2. The XML representation used when a data object is marshalled by
XMLHelper. Here we are sending a message that may or may not be
received by an SDO client. This is the compelling use case, as it
relates to how SDO interacts with other technologies (Web Services,
Java EE, .Net, etc.). In this case if we marshal/save an employee data
object it would be unexpected to have the result wrapped in a technical
root. Here is where the Oracle proposal (SDO-124) fits.
Oracle Proposal (SDO-124) and SDO 2.1
SDO 2.1 allows the current metadata:
Department --containment --> Address
Department --containment --> Employee
Employee --non-containment --> Address
With this SDO 2.1 compliant metadata it is possible to create a graph
that can not be serialized. All you need to do is to specify an
instance of Address on an instance of Employee that is not containment
by an instance of Department. The algorithm in the SDO 2.1 spec
requires that you specify enough containment relationships (and obey
them).

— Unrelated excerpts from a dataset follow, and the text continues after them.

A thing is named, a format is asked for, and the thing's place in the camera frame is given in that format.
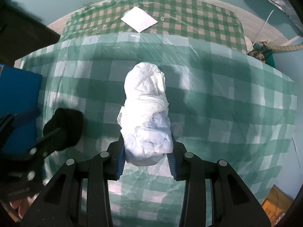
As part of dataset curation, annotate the white cloth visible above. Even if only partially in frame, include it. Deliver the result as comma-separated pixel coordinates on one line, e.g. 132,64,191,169
117,62,173,166

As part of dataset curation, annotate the person's left hand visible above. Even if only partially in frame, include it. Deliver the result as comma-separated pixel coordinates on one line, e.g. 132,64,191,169
9,194,38,221

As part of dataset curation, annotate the blue cardboard box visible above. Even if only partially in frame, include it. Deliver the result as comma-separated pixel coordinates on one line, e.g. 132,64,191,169
1,65,42,154

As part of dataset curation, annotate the green checkered tablecloth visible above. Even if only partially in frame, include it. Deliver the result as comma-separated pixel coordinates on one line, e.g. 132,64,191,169
14,0,298,227

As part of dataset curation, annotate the black cabinet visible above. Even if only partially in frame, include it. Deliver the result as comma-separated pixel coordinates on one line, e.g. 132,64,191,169
0,4,60,67

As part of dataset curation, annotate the white paper sheet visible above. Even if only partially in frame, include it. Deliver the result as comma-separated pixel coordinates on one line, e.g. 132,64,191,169
121,7,158,33

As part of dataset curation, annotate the beige rope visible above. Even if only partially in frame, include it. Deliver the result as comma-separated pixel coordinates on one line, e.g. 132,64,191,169
267,36,303,52

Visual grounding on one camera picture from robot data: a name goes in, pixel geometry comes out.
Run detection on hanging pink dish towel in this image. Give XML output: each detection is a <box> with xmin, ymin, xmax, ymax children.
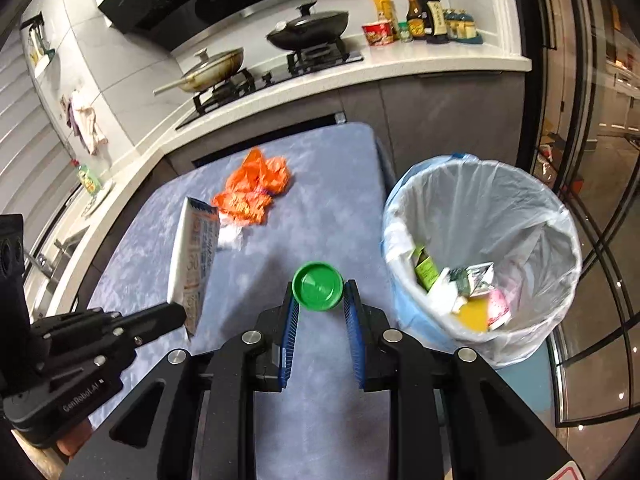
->
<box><xmin>65</xmin><ymin>90</ymin><xmax>108</xmax><ymax>156</ymax></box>

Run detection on small white tissue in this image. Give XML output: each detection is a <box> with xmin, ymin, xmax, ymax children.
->
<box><xmin>217</xmin><ymin>223</ymin><xmax>244</xmax><ymax>250</ymax></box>

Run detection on green milk carton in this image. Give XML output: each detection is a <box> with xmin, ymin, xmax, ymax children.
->
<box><xmin>449</xmin><ymin>262</ymin><xmax>495</xmax><ymax>298</ymax></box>

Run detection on dark soy sauce bottle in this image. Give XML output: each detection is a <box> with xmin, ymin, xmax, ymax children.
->
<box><xmin>418</xmin><ymin>0</ymin><xmax>449</xmax><ymax>44</ymax></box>

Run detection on beige pan with glass lid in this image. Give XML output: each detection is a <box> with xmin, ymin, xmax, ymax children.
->
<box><xmin>153</xmin><ymin>48</ymin><xmax>244</xmax><ymax>96</ymax></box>

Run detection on trash bin with plastic liner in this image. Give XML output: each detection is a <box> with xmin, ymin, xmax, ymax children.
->
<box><xmin>382</xmin><ymin>155</ymin><xmax>582</xmax><ymax>368</ymax></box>

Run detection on person's left hand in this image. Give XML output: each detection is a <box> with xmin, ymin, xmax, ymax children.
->
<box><xmin>56</xmin><ymin>418</ymin><xmax>93</xmax><ymax>458</ymax></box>

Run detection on small green spice jar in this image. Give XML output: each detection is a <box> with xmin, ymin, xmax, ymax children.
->
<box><xmin>398</xmin><ymin>22</ymin><xmax>413</xmax><ymax>42</ymax></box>

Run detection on white paper towel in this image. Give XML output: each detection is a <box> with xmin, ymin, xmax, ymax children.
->
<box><xmin>426</xmin><ymin>268</ymin><xmax>468</xmax><ymax>316</ymax></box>

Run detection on red instant noodle cup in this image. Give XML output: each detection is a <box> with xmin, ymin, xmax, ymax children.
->
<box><xmin>361</xmin><ymin>20</ymin><xmax>396</xmax><ymax>47</ymax></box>

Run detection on grey kitchen cabinets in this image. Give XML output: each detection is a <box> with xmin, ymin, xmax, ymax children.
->
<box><xmin>74</xmin><ymin>72</ymin><xmax>525</xmax><ymax>310</ymax></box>

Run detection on teal condiment jar set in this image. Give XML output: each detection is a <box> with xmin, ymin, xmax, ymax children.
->
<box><xmin>444</xmin><ymin>9</ymin><xmax>484</xmax><ymax>44</ymax></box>

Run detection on yellow seasoning packet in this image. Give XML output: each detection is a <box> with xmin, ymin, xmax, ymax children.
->
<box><xmin>373</xmin><ymin>0</ymin><xmax>396</xmax><ymax>23</ymax></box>

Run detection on green dish soap bottle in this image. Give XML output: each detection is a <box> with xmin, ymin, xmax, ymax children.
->
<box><xmin>77</xmin><ymin>164</ymin><xmax>103</xmax><ymax>196</ymax></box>

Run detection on brown sauce bottle yellow cap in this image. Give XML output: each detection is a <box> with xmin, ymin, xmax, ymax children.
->
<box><xmin>406</xmin><ymin>0</ymin><xmax>426</xmax><ymax>40</ymax></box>

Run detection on orange plastic bag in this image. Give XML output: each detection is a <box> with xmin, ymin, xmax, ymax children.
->
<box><xmin>210</xmin><ymin>148</ymin><xmax>291</xmax><ymax>226</ymax></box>

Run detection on blue-grey velvet table cloth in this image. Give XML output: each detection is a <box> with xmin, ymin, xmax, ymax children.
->
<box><xmin>90</xmin><ymin>122</ymin><xmax>392</xmax><ymax>479</ymax></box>

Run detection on oatmeal snack packet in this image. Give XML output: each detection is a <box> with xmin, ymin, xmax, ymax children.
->
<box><xmin>166</xmin><ymin>196</ymin><xmax>219</xmax><ymax>338</ymax></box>

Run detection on black gas stove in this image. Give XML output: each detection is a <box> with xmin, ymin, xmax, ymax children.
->
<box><xmin>176</xmin><ymin>39</ymin><xmax>363</xmax><ymax>130</ymax></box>

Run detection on pink paper cup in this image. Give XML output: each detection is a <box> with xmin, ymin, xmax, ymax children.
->
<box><xmin>487</xmin><ymin>288</ymin><xmax>511</xmax><ymax>330</ymax></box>

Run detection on white countertop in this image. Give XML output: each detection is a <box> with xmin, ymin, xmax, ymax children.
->
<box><xmin>47</xmin><ymin>44</ymin><xmax>532</xmax><ymax>315</ymax></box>

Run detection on black framed glass door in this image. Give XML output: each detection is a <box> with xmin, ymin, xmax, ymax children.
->
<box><xmin>521</xmin><ymin>0</ymin><xmax>639</xmax><ymax>429</ymax></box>

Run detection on black wok with lid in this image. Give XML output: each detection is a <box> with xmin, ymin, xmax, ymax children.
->
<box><xmin>266</xmin><ymin>1</ymin><xmax>349</xmax><ymax>52</ymax></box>

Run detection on green cardboard box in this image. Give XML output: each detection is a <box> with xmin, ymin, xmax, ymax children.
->
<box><xmin>411</xmin><ymin>246</ymin><xmax>440</xmax><ymax>292</ymax></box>

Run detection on green bottle with cap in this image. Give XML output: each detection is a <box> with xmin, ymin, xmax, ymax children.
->
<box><xmin>292</xmin><ymin>261</ymin><xmax>344</xmax><ymax>312</ymax></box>

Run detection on yellow sponge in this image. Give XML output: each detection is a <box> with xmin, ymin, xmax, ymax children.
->
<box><xmin>456</xmin><ymin>296</ymin><xmax>489</xmax><ymax>333</ymax></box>

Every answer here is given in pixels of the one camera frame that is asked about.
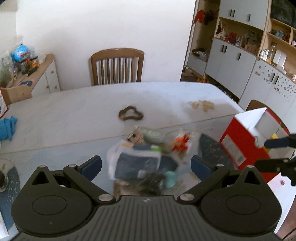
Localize light blue round pouch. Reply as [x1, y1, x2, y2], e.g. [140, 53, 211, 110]
[164, 171, 177, 189]

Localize orange red toy figure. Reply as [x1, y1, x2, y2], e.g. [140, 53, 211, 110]
[172, 133, 190, 152]

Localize white blue plastic package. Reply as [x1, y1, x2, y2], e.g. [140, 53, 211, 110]
[106, 140, 162, 181]

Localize red white cardboard box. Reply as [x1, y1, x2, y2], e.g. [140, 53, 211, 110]
[220, 108, 295, 170]

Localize bag of dark tea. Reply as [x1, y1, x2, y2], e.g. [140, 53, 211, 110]
[137, 173, 166, 196]

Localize round cartoon badge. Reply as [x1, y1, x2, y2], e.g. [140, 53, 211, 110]
[126, 131, 144, 145]

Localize blue gold placemat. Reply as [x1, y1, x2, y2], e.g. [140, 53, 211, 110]
[198, 133, 235, 169]

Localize dark blue small mat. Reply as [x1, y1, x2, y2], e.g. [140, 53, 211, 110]
[158, 156, 179, 173]

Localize beige block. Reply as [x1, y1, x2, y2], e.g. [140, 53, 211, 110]
[202, 100, 215, 112]

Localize brown scrunchie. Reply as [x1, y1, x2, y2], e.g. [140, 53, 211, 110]
[118, 105, 144, 121]

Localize glass jar brown contents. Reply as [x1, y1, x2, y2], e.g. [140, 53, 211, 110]
[0, 159, 14, 192]

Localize blue cloth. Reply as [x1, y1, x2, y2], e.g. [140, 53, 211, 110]
[0, 116, 18, 141]

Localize white sideboard cabinet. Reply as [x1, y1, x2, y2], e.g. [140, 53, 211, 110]
[1, 54, 60, 105]

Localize brown wooden chair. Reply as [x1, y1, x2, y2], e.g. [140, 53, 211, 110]
[90, 48, 144, 85]

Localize blue globe toy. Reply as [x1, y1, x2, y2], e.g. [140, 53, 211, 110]
[12, 44, 30, 62]

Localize grey wall cabinet unit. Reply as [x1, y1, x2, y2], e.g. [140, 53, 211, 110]
[185, 1, 295, 125]

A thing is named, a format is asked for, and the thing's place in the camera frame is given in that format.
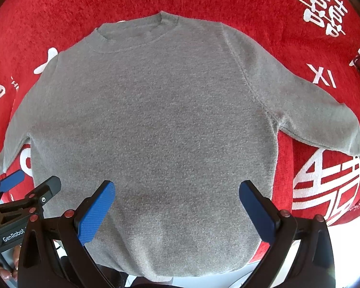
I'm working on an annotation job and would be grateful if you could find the grey knit sweater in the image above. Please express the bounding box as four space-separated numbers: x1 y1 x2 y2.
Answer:
0 12 360 282

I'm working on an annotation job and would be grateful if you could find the person's left hand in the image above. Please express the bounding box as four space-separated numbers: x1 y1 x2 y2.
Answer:
0 245 21 283

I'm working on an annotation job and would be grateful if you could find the red blanket with white characters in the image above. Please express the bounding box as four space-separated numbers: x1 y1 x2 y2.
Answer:
0 0 360 226

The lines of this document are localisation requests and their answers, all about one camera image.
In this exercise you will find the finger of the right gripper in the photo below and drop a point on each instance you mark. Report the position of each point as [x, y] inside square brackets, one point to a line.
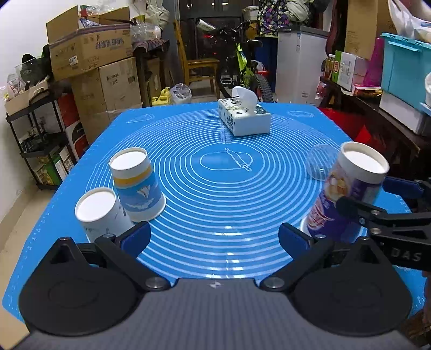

The Oracle algorithm (SDO-124) makes the assumption that if you
specify containment relationships you are specifying enough (just like
SDO 2.1), in addition if no containment relationships are specified
then there is special treatment for them.
Comparing the Containment Proposals
Oracle Proposal (SDO-124)
One of the interesting aspects of the Oracle proposal (SDO-124) is that
XML messages can be sent relative to a particular SDO type. This is
very useful for DAS implementations that want to have per type find
operations and then send this as an XML message. If the underlying
metamodel had a containment relationship between Department and Address
then the Oracle proposal (SDO-124) could produce an XML message wrt
Department and another XML message wrt Employee.
Xcalia Proposal
The above use case is not addressed by the Xcalia proposal.
SAP's proposal (SDO-66)
The SAP proposal (SDO-66) does address this use case, my understanding
of that proposal is that a set of metadata would need to be defined per
root type and stored in its own instance of HelperContext. DAS would
realize data in a HelperContext, and then project that data into
another HelperContext that corresponds to the root type of the query.
The onus would be on the user to ensure that the types between the
HelperContexts are compatible.
-Blaise
Barack, Ron wrote:
9279AFBA5302884AB7169C4C51B6FDF7F5FE95@dewdfe1a.wdf.sap.corp"
type="cite">
Hi,
I'd like to revive this mail
thread. I think the first question has been answered in Xcalia's
document. To me, the compelling use-case is that we have two SDO based
applications that want to communicated. Neither cares about specifying
an XSD to which the message should conform, they just want to send SDOs
over an XML wire.
That leaves the second question... now, the
question is specifically to Oracle. Technical Root can transform *any*
graph to XML. I think there is no tuning that can be done to the
Oracle proposal to achive this, because Oracle's proposal tries to do
something that is impossible: it tries to add properties to the basic
structure to achieve closure *based on examining the metadata*.
TechRoot does something else... it works directly with the data in the
graph, not with the metadata.
That being the case, what are the reasons for
preferring Oracle's algorithm over TechRoot?
Ron
Hi Blaise and Xcalia
Two questions...
1. Before we embark on a long discussion of
this (or any other) proposal for dealing with containment, I think it's
first important to get our use-cases straight. Which use cases are you
aiming at here, and why is the functionality provided by issue 66, and
in particular the convenience methods based on it, not the best means
to deal with it. As I understand your use-case, it seems to fit very
well indeed to issue-66.
2. This propoal does not generate a closed XML
document from an arbitrary SDO data graph. There are other algorithms
that do, for instance, Xcalia's TechnicalRoot proposal. I would think
that the main requirement of such an approach to containing is that it
can produce XML out of any data graph. What is the advantage of
prefering this approach to Technical Root?